Aim of the exercise:
Two lines below mark the span: the one containing "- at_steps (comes" and the one containing "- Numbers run". Set down both, plus every line between, exactly as they stand, and nothing else.

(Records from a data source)
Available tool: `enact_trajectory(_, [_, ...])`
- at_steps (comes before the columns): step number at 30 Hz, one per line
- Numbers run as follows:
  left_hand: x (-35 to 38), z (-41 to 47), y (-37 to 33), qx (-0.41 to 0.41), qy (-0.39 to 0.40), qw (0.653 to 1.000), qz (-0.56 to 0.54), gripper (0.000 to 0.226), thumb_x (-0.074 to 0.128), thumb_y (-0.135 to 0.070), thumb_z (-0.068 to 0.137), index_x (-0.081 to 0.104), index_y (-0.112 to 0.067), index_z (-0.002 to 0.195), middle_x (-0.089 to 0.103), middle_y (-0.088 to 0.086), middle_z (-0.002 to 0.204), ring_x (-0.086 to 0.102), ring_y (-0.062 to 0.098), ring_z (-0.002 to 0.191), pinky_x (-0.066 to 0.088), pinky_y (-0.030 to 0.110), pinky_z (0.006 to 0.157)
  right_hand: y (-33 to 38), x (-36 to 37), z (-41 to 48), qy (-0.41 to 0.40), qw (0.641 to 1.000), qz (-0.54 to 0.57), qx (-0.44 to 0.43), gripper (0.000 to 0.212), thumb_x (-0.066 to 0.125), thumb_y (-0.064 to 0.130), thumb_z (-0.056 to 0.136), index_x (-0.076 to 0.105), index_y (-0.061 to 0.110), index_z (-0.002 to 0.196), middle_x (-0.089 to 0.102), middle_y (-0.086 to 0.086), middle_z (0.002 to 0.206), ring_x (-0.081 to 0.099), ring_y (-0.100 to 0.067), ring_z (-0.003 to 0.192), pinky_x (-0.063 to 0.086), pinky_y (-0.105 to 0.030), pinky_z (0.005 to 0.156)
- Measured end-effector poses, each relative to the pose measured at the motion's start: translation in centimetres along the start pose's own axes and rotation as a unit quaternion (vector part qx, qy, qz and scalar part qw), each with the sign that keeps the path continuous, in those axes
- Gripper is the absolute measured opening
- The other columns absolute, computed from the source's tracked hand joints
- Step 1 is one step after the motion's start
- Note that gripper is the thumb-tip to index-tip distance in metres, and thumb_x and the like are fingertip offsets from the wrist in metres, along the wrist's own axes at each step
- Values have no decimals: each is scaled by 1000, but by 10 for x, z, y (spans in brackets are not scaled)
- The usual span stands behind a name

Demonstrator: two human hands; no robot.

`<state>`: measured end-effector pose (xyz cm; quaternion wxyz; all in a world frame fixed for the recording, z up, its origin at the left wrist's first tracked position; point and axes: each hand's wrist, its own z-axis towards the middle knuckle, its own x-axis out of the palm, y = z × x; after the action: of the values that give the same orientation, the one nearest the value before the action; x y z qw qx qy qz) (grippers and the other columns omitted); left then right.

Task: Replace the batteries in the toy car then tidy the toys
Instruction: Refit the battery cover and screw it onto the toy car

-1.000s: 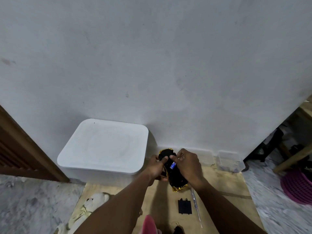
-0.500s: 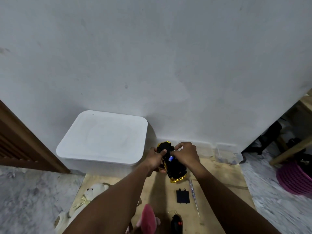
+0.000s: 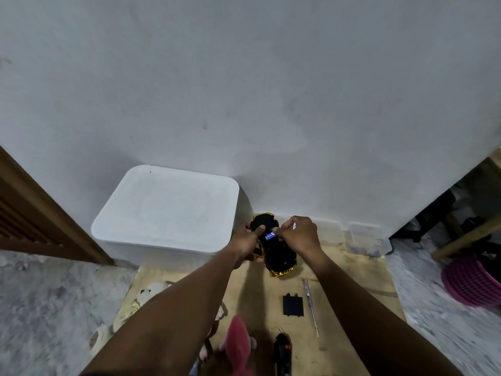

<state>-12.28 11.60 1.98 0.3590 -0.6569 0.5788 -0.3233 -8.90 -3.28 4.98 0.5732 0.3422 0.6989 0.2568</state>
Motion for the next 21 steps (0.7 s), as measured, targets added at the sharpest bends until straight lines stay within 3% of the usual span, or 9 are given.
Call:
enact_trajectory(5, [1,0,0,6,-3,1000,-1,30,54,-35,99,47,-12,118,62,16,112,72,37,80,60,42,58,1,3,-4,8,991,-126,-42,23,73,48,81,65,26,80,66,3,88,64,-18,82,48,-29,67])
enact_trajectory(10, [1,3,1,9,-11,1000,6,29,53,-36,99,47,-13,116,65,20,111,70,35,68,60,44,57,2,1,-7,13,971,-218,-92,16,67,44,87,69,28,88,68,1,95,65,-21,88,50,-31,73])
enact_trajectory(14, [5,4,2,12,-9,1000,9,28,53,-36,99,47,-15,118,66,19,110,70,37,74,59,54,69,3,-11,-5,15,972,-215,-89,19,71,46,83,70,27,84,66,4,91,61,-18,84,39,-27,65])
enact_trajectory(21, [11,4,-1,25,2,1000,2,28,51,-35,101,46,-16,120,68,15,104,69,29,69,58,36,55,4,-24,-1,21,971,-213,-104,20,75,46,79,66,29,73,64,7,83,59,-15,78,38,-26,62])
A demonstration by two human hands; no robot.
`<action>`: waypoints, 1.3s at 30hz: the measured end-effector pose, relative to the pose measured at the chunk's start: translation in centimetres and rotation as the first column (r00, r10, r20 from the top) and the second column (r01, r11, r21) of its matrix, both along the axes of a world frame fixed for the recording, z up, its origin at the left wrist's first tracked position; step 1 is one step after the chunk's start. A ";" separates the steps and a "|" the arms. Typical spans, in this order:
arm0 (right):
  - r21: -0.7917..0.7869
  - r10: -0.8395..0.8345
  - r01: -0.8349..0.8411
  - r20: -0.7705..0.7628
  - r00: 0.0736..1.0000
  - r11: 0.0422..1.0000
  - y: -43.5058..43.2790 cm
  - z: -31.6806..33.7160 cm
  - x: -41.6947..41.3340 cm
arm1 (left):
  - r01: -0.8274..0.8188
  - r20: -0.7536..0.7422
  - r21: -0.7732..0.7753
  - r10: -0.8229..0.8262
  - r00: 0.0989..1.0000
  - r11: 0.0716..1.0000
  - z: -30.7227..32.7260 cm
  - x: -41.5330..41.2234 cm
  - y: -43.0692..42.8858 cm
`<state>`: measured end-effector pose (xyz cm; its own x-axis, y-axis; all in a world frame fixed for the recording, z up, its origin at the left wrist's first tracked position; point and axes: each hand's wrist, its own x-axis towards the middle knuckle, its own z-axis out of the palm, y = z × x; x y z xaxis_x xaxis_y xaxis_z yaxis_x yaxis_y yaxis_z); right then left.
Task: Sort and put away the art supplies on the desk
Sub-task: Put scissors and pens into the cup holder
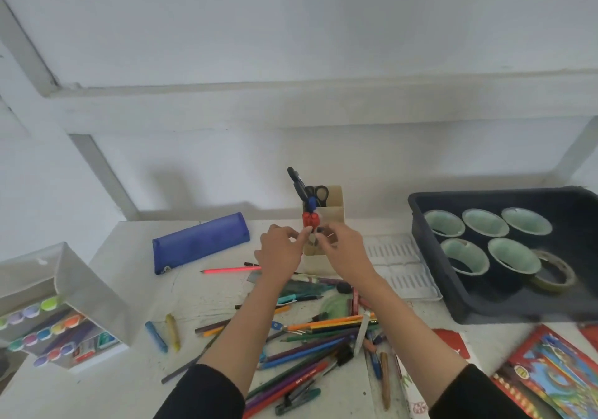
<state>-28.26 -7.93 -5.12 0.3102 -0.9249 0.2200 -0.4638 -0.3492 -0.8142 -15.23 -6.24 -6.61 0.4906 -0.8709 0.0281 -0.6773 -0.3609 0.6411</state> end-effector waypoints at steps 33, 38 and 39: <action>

Solution for this problem:
- at_steps (comes before the columns): step number at 30 Hz, one per line
- Numbers run as follows:

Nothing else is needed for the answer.